What you need to do: When a line of the entries contains the word "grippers", report that line.

Dataset entries:
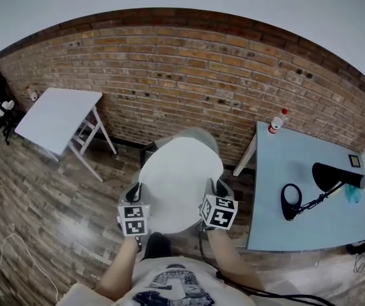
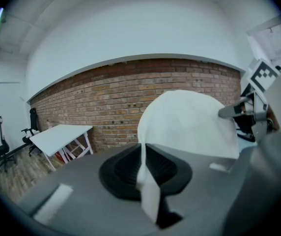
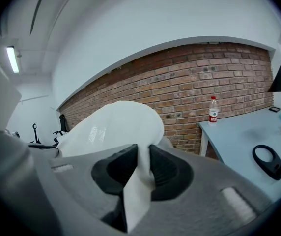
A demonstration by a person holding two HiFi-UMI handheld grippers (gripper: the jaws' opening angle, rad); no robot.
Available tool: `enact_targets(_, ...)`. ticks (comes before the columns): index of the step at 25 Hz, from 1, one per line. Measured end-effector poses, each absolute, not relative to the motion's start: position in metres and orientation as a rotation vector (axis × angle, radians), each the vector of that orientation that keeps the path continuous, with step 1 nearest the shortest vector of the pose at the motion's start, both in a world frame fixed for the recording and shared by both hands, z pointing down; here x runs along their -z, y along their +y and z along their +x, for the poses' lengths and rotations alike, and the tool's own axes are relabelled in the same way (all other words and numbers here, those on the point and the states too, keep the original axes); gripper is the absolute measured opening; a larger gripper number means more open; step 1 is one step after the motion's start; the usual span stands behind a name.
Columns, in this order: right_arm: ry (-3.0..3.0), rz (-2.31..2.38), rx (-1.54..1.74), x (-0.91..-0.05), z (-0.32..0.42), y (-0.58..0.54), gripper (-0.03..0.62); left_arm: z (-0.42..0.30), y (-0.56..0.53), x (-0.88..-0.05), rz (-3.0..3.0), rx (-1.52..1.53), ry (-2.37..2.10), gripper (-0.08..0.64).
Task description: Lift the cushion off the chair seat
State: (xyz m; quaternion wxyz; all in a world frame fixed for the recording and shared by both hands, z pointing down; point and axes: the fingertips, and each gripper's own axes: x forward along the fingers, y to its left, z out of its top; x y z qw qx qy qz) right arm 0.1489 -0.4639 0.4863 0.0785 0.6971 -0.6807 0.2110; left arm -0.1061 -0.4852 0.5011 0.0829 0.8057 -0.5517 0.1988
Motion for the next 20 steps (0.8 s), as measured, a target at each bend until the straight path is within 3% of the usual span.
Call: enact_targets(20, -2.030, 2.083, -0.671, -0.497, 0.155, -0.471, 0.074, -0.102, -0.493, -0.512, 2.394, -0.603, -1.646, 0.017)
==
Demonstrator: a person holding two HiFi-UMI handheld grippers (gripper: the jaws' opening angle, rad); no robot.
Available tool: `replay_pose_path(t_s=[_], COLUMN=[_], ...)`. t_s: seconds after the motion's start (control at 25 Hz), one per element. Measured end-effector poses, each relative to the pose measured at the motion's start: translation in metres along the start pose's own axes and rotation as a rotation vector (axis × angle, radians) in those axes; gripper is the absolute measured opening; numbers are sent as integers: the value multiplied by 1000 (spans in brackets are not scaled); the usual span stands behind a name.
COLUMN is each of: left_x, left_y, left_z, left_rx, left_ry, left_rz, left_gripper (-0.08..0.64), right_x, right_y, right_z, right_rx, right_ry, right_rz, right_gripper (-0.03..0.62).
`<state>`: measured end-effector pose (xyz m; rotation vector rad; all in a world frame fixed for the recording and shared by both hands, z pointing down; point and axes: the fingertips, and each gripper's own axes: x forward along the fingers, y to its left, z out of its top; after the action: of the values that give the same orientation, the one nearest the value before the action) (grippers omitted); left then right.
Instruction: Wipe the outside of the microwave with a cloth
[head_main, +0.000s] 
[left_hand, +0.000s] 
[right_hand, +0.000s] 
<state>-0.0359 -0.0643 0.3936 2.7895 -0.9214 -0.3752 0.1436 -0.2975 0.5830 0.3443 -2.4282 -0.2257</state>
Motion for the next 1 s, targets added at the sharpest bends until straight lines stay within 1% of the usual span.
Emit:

Answer to this exercise:
A demonstration by a person holding two HiFi-UMI handheld grippers (gripper: the jaws' opening angle, rad); no robot.
Demonstrator: a person holding two HiFi-UMI handheld grippers (gripper: the jaws' opening angle, rad); no robot.
`<state>`: measured end-effector pose (xyz m; rotation vector rad; all in a world frame fixed for the recording and shared by both hands, z pointing down; point and axes: the fingertips, and each gripper's own axes: x forward along the fingers, y to its left, z out of its top; after the action: of the values that give the same orientation, the one nearest the value before the action) (grippers omitted); left then right.

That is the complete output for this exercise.